*To do:*
Filter this material down to the lines that hold "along", copying each one.

*The data:*

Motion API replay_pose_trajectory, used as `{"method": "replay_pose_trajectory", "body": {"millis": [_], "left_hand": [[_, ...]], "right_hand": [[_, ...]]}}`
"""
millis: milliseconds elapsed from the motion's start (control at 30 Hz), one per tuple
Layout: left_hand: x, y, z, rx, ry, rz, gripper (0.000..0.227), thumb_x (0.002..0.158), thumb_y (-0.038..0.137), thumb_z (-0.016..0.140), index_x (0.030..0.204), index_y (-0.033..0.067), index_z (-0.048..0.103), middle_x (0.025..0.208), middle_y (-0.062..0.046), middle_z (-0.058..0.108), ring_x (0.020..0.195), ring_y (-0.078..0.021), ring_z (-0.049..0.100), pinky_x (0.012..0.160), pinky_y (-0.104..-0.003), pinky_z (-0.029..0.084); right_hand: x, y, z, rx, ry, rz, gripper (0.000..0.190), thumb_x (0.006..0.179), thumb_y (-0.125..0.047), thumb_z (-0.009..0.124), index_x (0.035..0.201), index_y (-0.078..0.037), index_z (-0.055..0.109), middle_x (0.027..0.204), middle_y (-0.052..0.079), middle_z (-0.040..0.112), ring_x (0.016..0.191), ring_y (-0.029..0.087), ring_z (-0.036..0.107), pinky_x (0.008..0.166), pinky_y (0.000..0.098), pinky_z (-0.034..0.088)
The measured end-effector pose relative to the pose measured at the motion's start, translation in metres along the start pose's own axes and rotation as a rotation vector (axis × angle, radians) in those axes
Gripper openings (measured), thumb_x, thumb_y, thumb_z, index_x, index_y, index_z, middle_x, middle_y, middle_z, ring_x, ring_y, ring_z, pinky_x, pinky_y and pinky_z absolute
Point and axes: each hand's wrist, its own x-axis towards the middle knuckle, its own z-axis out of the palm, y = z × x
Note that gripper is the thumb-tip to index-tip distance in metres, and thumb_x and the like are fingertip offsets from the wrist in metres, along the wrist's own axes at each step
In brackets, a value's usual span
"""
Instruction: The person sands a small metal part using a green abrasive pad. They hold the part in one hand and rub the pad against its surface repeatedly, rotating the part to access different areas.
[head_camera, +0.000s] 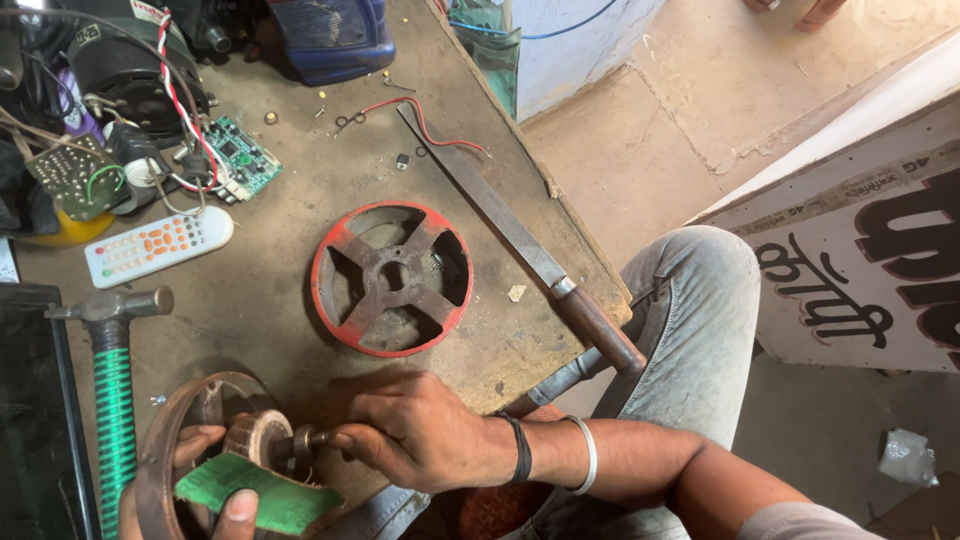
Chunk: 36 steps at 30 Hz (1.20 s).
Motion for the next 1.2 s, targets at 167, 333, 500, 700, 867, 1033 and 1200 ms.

*Answer section:*
The measured end-effector pose relative to the pose measured at the motion's start, translation in metres along the start pose's own axes and rotation as a rotation vector (axis × angle, radians) in those axes
Note that gripper is the thumb-tip to index-tip distance in metres, and thumb_x and the like are fingertip offsets from the wrist in metres, along the wrist's own axes at each step

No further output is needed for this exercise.